The dgraph v20.11 running in production suddenly crashed, the error message is in the attachment, please help urgently

llooper-dev · February 22, 2021, 2:14am

The dgraph running in production suddenly crashed!

unexpected fault address 0x7f1fdf99a000
fatal error: fault
[signal SIGBUS: bus error code=0x2 addr=0x7f1fdf99a000 pc=0xa9e21e]

dgraph.log (44.4 KB)

amaster507 · February 22, 2021, 2:56am

It would probably help to detail your environment.

llooper-dev · February 22, 2021, 3:09am

The reason is that we are running out of disk space, but a bit of a puzzle is that we have three nodes, one of which has a p directory of up to 1.1T, and the other two nodes have very little data consumption and are completely unevenly distributed.Doesn’t DGraph support load balancing internally?What can I do to get the data evenly distributed across the nodes?

[root@yzsjhl19-91 data2]# du -sh  *|grep 'p$'
333G	p

[root@yzsjhl19-92 ~]# du -sh  *|grep 'p$'
12G	p

[root@yzsjhl30-26 data2]# du -sh  *|grep 'p$'
1.1T	p

amaster507 · February 22, 2021, 3:19am

Is your data heavily based on a single predicate. Data should be spread across by predicates automatically.
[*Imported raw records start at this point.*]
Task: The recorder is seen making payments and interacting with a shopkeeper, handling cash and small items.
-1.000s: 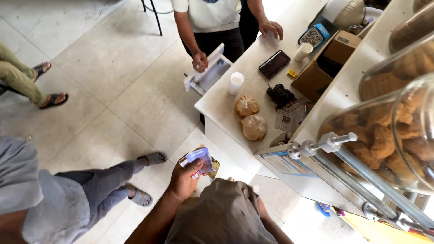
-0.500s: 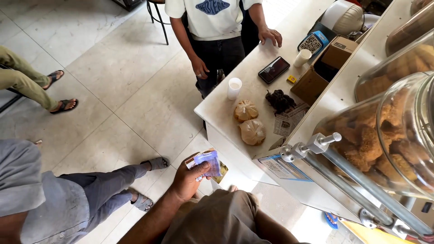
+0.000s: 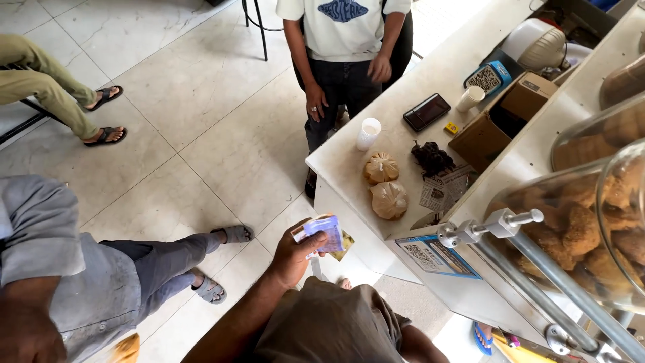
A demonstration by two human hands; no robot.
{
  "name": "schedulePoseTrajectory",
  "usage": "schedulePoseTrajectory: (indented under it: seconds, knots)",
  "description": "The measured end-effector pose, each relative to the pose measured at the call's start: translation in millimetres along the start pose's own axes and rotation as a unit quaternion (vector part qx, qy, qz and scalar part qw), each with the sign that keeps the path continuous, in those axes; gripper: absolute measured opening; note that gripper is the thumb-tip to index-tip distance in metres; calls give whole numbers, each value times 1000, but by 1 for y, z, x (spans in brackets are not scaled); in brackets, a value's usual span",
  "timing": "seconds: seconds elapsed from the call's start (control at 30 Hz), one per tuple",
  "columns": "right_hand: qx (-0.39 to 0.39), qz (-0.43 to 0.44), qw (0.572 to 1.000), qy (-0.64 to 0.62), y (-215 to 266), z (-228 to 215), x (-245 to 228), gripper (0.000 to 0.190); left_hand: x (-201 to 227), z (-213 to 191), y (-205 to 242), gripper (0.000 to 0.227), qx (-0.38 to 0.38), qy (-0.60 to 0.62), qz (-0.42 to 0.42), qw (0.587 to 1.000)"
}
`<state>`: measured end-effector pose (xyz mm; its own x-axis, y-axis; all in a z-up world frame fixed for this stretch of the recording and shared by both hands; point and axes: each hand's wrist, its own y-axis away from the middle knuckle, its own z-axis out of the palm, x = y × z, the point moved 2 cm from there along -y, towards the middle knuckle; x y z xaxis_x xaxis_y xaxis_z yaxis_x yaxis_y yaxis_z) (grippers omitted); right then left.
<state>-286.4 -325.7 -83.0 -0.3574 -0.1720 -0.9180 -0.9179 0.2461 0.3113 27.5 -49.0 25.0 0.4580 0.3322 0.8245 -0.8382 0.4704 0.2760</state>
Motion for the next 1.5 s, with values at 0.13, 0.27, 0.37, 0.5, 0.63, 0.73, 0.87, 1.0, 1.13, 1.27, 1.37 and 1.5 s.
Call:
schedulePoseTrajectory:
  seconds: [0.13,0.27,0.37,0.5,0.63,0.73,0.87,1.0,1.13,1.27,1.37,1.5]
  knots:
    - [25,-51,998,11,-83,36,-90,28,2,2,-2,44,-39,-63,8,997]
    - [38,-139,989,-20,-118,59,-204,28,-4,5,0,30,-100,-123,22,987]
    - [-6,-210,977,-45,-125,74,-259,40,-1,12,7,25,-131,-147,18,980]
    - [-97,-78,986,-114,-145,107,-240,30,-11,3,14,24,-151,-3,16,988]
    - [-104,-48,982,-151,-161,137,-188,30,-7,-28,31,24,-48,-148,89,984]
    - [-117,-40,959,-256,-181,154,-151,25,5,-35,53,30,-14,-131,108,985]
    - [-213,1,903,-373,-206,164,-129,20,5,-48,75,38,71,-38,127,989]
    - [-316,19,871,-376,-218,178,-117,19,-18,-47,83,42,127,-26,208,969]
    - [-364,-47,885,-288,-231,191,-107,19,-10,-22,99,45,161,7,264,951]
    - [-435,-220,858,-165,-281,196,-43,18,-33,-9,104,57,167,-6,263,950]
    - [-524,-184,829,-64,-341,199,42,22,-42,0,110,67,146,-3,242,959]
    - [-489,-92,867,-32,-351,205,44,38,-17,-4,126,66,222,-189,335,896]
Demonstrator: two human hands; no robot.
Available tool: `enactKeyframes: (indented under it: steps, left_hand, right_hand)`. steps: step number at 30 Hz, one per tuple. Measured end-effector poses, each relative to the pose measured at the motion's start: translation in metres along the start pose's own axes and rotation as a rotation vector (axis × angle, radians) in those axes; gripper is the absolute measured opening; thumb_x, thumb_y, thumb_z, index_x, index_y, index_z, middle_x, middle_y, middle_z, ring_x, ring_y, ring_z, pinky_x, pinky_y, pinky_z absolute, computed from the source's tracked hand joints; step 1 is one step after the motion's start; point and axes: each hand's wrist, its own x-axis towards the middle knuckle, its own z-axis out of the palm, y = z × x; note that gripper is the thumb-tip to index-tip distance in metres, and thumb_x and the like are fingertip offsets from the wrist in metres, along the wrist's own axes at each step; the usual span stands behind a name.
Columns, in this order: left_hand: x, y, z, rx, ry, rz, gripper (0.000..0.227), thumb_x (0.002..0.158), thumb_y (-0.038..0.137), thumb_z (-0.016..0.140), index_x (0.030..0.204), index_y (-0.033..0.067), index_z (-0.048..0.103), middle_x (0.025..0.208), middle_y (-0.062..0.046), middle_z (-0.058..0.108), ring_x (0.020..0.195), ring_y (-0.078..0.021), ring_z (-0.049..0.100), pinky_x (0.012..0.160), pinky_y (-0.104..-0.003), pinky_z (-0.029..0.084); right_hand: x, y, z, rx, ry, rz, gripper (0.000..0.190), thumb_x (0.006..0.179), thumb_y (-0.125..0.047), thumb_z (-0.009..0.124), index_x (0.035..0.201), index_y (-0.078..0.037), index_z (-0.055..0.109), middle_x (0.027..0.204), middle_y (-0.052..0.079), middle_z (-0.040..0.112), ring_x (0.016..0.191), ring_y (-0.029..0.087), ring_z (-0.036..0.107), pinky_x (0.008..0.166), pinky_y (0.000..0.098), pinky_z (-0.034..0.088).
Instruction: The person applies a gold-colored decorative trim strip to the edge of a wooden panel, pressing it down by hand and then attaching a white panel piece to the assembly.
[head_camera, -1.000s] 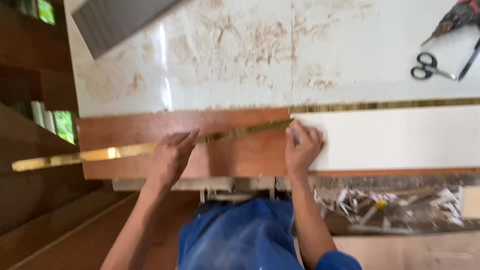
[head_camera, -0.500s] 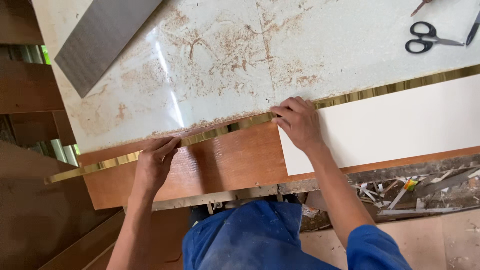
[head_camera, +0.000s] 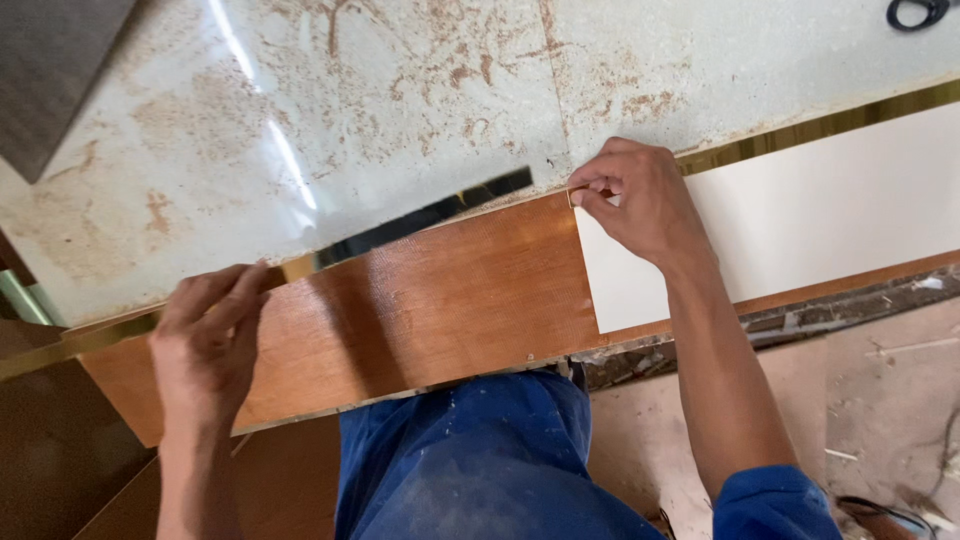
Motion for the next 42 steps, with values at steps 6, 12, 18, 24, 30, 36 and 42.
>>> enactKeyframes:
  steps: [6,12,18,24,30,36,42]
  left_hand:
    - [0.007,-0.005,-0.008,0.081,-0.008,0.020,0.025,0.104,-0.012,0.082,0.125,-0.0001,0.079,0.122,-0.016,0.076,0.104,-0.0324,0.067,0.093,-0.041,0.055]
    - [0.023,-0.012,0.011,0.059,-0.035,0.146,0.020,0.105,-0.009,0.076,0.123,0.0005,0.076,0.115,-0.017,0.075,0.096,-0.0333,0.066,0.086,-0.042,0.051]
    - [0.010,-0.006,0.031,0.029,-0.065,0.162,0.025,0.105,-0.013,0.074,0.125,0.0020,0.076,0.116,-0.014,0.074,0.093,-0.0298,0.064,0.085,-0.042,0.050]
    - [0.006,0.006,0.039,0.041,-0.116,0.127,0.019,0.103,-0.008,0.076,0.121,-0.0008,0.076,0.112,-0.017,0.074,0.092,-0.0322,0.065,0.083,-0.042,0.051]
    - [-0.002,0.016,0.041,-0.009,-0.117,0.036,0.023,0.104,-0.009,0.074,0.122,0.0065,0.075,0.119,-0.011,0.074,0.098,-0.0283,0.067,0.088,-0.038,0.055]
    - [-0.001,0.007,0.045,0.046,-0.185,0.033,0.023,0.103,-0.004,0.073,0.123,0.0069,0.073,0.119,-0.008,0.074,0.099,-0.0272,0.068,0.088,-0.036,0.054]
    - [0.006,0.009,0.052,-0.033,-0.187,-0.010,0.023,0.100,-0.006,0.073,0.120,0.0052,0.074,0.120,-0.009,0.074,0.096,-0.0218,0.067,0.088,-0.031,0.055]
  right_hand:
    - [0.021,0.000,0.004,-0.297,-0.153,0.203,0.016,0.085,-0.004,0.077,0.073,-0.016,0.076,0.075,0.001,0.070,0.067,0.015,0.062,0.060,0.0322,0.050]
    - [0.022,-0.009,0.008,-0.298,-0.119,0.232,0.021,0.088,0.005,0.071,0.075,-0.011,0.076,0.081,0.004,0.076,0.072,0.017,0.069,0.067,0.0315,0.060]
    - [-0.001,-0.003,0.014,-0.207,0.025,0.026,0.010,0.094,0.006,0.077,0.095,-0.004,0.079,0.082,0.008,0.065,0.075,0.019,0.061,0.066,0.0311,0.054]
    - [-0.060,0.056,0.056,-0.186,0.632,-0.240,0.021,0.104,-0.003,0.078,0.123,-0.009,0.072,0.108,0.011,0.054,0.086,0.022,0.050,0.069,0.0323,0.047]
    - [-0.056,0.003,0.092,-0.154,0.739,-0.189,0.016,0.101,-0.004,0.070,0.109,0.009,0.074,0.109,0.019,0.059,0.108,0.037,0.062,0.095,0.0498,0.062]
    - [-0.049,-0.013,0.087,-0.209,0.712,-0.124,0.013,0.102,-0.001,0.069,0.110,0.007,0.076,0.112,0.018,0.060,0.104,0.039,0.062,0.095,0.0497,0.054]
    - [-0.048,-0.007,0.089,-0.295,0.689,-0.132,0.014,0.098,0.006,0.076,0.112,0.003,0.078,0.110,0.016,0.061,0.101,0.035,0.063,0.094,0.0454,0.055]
llooper-dev · February 22, 2021, 3:26am

This is the production user data, should not be all the same.My QL is as follows, basically which predicate will I choose as the equilibrium calculation?

<forwardCount>: int .
<forwardFrom>: uid @reverse .
<isDeleted>: int .
<isRoot>: int .
<rootUgcId>: int @index(int) .
<test>: int @index(int) .
<type>: string @index(term) .
<ugcId>: int @index(int) .
<ugcUid>: int @index(int) .
<updateTime>: int .

type <RR_UGC> {
	forwardFrom
	forwardCount
	isDeleted
	isRoot
	rootUgcId
	ugcId
	ugcUid
	createTime
	updateTime
}

amaster507 · February 22, 2021, 3:47am

Dgraph should auto balance the predicates, I was just thinking maybe that most of your data was all on a single predicate, but that doesn’t appear to be the case. I don’t have any advice on what to try from here. I don’t do server config anymore for Dgrapg to know if there are any other commands you could run to help debug that further.

See jf this helps: Unbalanced disk usage - #3 by dmai

I don’t know who to tag to help more here. Maybe @dmai ?

llooper-dev · February 22, 2021, 6:00am

UncompressedBytes is relatively large. Which parameter can be used to improve it?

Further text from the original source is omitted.